» Instructions to follow:
If you see a picture in the data below, omit it and copy the rest exactly.

» Dataset content:
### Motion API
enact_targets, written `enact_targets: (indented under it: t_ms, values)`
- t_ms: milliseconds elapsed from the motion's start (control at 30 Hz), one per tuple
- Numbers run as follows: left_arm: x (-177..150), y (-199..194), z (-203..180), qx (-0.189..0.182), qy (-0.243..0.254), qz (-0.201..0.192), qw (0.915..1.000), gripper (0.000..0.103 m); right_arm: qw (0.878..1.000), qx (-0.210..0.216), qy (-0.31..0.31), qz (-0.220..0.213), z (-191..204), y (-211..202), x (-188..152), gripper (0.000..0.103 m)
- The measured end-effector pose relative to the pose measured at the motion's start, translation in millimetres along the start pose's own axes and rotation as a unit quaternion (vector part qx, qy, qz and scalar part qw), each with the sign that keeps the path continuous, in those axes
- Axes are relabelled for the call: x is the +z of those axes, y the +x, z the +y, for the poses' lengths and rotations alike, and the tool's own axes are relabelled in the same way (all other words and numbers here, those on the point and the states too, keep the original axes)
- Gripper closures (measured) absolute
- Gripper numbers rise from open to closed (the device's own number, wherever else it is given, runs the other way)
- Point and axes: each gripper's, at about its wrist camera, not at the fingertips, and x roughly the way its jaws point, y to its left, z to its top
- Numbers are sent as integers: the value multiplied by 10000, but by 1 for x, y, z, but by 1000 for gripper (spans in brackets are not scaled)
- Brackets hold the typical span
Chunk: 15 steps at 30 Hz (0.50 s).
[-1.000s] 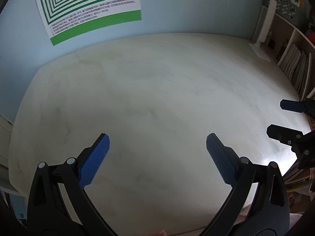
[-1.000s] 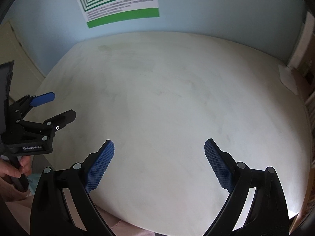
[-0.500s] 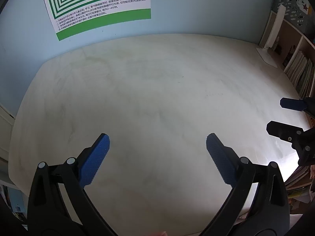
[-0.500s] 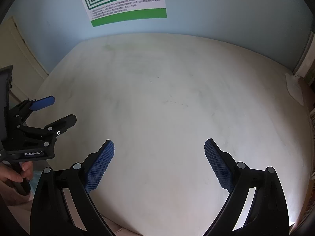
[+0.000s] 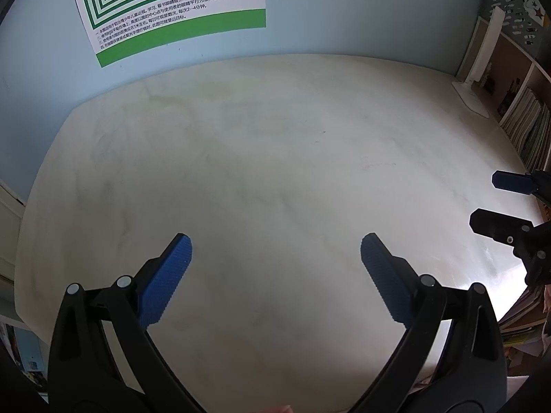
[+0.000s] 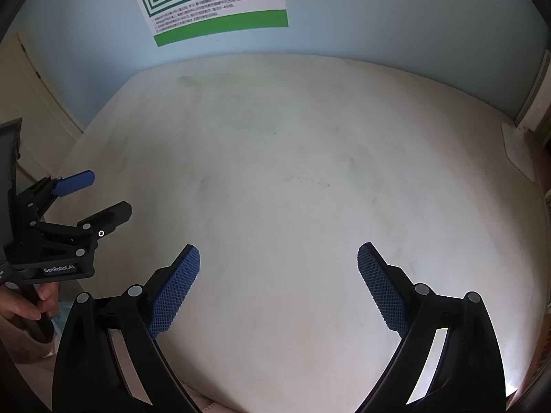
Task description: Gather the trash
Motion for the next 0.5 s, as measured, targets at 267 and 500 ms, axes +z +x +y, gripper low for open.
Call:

» Answer for the task:
### Motion API
enact_targets, written `enact_targets: (indented under it: t_ms, values)`
- t_ms: milliseconds elapsed from the motion's start (control at 30 Hz), one per tuple
- Numbers run as follows: left_arm: x (-177..150), y (-199..194), z (-203..180), qx (-0.189..0.182), qy (-0.243..0.254), qz (-0.201..0.192), qw (0.915..1.000), gripper (0.000..0.103 m); right_arm: qw (0.878..1.000), qx (-0.210..0.216), qy (-0.31..0.31), qz (-0.220..0.213), z (-191..204), y (-211..202), x (-188..152), gripper (0.000..0.103 m)
- The measured end-effector pose relative to the pose measured at the motion's start, translation in millimetres along the start pose's own axes and rotation as a unit quaternion (vector part qx, qy, qz and scalar part qw), each with the sign that keeps the path continuous, in those axes
- Axes are relabelled for the call: x is the +z of those axes, y the +x, z the +y, for the poses' lengths and rotations alike, and the tool's own axes are relabelled in the same way (all other words and numbers here, those on the point and the states too, keep the original axes)
- Gripper closures (measured) absolute
- Gripper numbers rise from open to closed (the device's own number, wherever else it is given, runs the other way)
- Point and axes: each gripper's, at about its wrist camera, not at the fingertips, and x roughly the way its jaws point, y to its left, z to its top
- Numbers are sent as integers: the value multiplied by 10000, but by 1 for x, y, z, but by 1000 for gripper (spans in brackets are not scaled)
- Brackets hold the typical span
Chunk: 15 steps at 30 Hz (0.50 s).
[-1.000s] 
[-1.000s] 
[-0.500s] 
[-0.500s] 
[+0.000s] 
[+0.000s] 
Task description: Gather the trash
Motion for the next 0.5 s, as measured, targets at 267 and 500 ms, axes +z +x +y, gripper low for open.
Call:

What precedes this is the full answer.